When Sarah Sellers runs, it’s usually dark out. Occupied during daytime hours as an anesthesiologist, the 26-year-old from Tucson has to get creative to carve out chunks of training time. On some days, Sellers rises at 4 in the morning to get in her miles; on others, her run has to wait until 7 p.m.
Largely unheralded, Sellers’s second-place finish at the Boston Marathon on Monday came as a shock to both the running world at large and to the runner herself.
“Some of the women I was passing, I was in complete disbelief,” Sellers said. “I have the utmost respect for who they are as athletes and as people.”

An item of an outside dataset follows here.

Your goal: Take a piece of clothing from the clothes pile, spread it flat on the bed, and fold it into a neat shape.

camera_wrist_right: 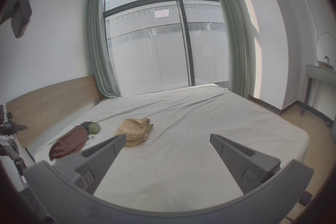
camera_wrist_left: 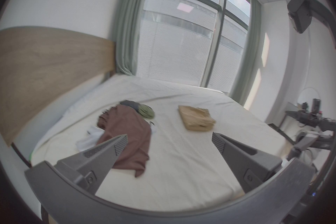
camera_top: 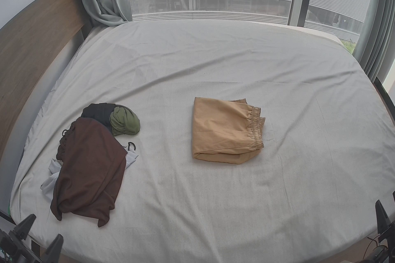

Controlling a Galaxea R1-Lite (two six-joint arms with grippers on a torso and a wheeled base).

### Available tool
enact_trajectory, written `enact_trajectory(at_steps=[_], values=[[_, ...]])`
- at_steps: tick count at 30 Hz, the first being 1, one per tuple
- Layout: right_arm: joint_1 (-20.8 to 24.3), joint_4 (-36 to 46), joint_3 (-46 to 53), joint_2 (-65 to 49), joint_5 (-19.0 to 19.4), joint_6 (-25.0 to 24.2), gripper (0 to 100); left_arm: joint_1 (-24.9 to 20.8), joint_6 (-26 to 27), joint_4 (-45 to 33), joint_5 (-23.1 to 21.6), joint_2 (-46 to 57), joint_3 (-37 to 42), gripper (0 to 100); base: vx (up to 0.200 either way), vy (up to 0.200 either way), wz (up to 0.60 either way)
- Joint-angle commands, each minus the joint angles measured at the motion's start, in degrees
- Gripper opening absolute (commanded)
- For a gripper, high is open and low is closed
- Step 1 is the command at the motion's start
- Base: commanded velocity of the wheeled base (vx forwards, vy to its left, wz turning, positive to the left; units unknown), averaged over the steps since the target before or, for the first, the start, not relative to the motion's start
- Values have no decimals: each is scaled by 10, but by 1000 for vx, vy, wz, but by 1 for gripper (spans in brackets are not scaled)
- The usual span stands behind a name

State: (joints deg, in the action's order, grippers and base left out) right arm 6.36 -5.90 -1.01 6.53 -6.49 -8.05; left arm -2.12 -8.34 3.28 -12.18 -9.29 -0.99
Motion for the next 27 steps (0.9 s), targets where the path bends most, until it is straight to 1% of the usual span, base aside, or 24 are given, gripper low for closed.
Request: enact_trajectory(at_steps=[1,5,8,9,14,15,16,17,18,19,20,22,24,25,27], values=[[-65,38,10,-62,18,46,100,41,23,7,27,56,10,100,0,0,0],[-66,41,10,-62,24,48,100,41,32,6,26,56,10,100,0,0,0],[-67,47,10,-62,28,54,100,41,106,-7,25,55,8,100,0,0,0],[-68,49,10,-62,29,57,100,43,119,-10,25,54,6,100,0,0,0],[-66,52,10,-62,34,60,100,52,97,-10,29,45,5,100,0,0,0],[-66,52,10,-62,35,60,100,52,75,-8,37,45,6,100,0,0,0],[-66,52,10,-62,36,61,100,50,63,-5,59,45,8,100,0,0,0],[-66,52,10,-62,36,62,100,51,77,-4,74,45,8,100,0,0,0],[-66,52,10,-62,36,62,100,51,77,-4,74,45,8,100,0,0,0],[-66,52,10,-62,36,62,100,50,98,-20,91,45,9,100,0,0,0],[-66,52,10,-62,36,63,100,50,100,-34,102,45,9,100,0,0,0],[-66,53,10,-62,36,61,100,48,93,-37,109,46,9,100,0,0,0],[-65,53,10,-63,37,64,100,35,91,-35,110,53,9,100,0,0,0],[-65,53,10,-63,41,72,100,22,90,-35,111,68,9,100,0,0,0],[-67,55,10,-63,54,77,100,19,92,-34,109,93,9,100,0,0,0]])
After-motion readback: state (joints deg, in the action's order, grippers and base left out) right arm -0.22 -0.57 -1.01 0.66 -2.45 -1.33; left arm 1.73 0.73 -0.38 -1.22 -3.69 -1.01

Sellers ran her only other marathon in 2017, winning the Huntsville Marathon in Utah in 2 hours, 44 minutes, and 27 seconds. Using that as a baseline, Sellers came into Monday hoping to finish in the top 15 of the women’s elite field. She didn’t know she had won until after she crossed the finish line and was informed of the result.
Sellers ran at Weber State from 2009-12 as Sarah Callister and the Utah native won nine titles in the Big Sky Conference and earned all-conference honors 15 times between cross-country and track and field, all while maintaining a 4.0 GPA in nursing.

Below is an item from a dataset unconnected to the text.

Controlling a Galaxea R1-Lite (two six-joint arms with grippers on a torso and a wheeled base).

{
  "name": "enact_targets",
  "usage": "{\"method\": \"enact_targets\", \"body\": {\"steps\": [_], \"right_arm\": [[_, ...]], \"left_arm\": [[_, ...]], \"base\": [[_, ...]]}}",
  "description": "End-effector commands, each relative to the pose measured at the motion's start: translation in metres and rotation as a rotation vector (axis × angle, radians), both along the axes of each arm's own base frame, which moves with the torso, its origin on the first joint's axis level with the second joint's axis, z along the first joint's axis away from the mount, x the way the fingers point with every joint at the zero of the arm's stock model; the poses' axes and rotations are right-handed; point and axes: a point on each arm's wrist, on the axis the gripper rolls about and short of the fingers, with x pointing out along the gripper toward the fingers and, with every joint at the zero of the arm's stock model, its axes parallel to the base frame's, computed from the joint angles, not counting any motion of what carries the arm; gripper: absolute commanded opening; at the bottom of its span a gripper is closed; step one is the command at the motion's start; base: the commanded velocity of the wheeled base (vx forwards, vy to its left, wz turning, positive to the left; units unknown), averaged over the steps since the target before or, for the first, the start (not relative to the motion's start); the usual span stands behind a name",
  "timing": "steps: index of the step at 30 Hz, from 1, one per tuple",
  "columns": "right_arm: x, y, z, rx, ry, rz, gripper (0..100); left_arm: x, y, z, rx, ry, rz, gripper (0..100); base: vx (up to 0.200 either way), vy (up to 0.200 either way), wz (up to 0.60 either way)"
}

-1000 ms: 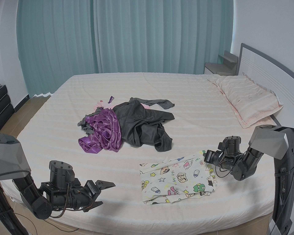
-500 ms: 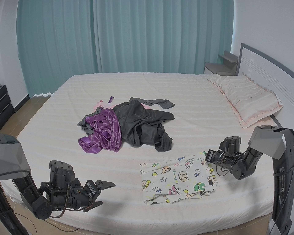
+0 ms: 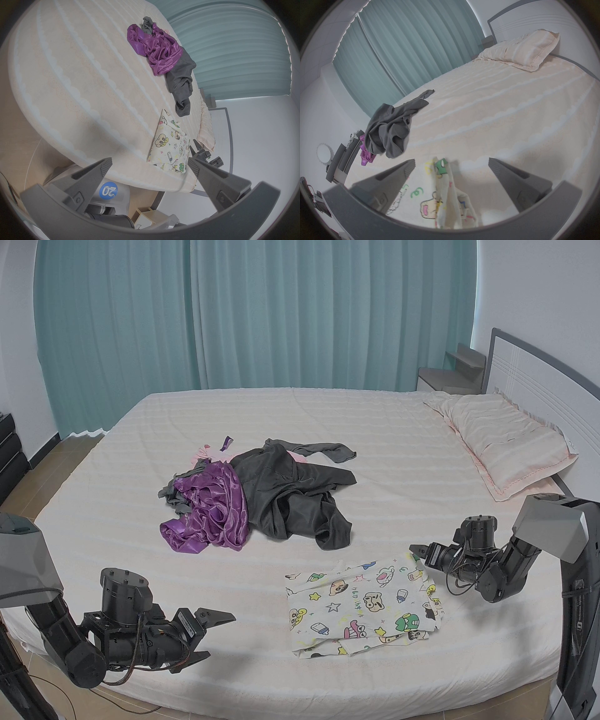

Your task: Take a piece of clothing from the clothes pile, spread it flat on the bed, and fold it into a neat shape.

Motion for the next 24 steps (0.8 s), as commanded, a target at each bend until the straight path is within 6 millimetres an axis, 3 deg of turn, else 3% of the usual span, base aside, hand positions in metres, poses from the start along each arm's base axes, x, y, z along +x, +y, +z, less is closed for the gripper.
{"method": "enact_targets", "body": {"steps": [1, 8, 15, 24], "right_arm": [[0.0, 0.012, 0.021, 0.022, -0.05, 0.023, 100], [-0.008, 0.048, 0.021, 0.037, -0.046, 0.121, 100], [-0.003, 0.05, 0.002, 0.033, -0.009, 0.133, 100], [0.0, 0.049, -0.007, 0.026, 0.002, 0.132, 100]], "left_arm": [[0.0, 0.0, 0.0, 0.0, 0.0, 0.001, 100], [0.0, 0.0, 0.0, 0.0, -0.001, 0.002, 100], [0.0, 0.0, 0.0, 0.001, 0.001, 0.002, 100], [0.0, -0.001, -0.001, 0.002, 0.002, -0.003, 100]], "base": [[0.0, 0.0, 0.0], [0.0, 0.0, 0.0], [0.0, 0.0, 0.0], [0.0, 0.0, 0.0]]}}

But Sellers’s college career was cut short her senior year because of a navicular stress fracture in her foot.
“I feel like I never reached my potential in college,” said Sellers. “When I went to grad school, I wasn’t really able to train a lot then. This is my first training block since coming back from injury in college.”
Peak training for her second marathon consisted of 100 miles per week, with coach Paul Pilkington, a Weber State employee, and husband Blake, an orthopedic resident, with her many steps of the way. In selecting a wardrobe for Monday’s wretched conditions, Sellers took a minimalist approach.
“My goal was just to stay dry for the first couple of miles as I got warmed up,” Sellers said. “Then I had just one layer on after that.”
Sellers finished the 26.2-mile trek in 2:44:04, more than four minutes behind winner Desiree Linden and 16 seconds clear of third-place Krista Duchene of Canada.
The woman aiming for “the B standard” got an A result. Hanging in the pack for the majority of the race, Sellers didn’t surge into the top 10 until after the 21-mile mark, just a few miles from Boylston Street’s famed homestretch. Asserting her will at every bend, Sellers accelerated into second place with a mile remaining and never gave up the position.
Following the race, Sellers appeared as composed as could be for pocketing $75,000 in prize money. Or maybe it was a case of sustained shock that serves as reasoning for Sellers’s humble demeanor. Whatever the reason, she isn’t about to relinquish this feeling any time soon.
“I don’t know,” said Sellers when asked what will come next in her suddenly revitalized athletic career.
“Training for another marathon? I haven’t even thought beyond Boston. I’m in shock.”